= Task instructions =
The word "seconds" marks the lines to report; pull each of them from the listing.

= Raw data =
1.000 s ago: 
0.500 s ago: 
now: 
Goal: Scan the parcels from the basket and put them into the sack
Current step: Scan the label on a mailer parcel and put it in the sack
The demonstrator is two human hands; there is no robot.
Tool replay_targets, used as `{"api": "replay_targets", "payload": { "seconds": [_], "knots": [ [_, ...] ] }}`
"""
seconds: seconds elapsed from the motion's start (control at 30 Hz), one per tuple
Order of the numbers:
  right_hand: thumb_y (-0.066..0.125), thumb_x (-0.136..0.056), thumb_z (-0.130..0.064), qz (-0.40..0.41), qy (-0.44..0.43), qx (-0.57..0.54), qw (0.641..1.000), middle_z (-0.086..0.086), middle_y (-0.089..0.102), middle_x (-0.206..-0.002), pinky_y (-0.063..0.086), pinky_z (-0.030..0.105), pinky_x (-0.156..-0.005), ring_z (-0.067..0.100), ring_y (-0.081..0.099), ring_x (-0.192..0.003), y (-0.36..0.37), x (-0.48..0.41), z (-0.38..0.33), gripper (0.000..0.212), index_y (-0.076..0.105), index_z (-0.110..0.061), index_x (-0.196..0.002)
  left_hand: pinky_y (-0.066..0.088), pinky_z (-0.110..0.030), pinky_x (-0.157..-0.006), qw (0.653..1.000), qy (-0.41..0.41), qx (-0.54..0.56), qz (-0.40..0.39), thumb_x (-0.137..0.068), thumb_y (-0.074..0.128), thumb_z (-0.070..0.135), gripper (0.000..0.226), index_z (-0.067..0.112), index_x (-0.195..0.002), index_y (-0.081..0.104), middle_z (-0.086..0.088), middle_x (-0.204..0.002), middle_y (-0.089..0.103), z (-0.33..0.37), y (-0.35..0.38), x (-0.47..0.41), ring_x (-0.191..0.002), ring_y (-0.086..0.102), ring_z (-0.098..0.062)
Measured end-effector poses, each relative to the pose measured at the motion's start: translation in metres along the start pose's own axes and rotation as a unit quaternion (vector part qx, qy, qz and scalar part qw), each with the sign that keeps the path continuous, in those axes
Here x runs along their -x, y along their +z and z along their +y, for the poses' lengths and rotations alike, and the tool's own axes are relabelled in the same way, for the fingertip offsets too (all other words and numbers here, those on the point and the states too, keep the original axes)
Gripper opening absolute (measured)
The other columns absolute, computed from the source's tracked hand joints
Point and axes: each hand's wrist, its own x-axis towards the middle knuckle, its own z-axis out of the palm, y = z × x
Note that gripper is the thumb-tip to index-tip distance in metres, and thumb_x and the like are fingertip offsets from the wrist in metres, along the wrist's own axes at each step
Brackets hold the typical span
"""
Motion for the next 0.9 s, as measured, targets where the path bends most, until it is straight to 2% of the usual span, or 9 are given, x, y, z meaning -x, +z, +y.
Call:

= Result for this exercise =
Tool replay_targets, used as `{"api": "replay_targets", "payload": { "seconds": [_], "knots": [ [_, ...] ] }}`
seconds: seconds elapsed from the motion's start (control at 30 Hz), one per tuple

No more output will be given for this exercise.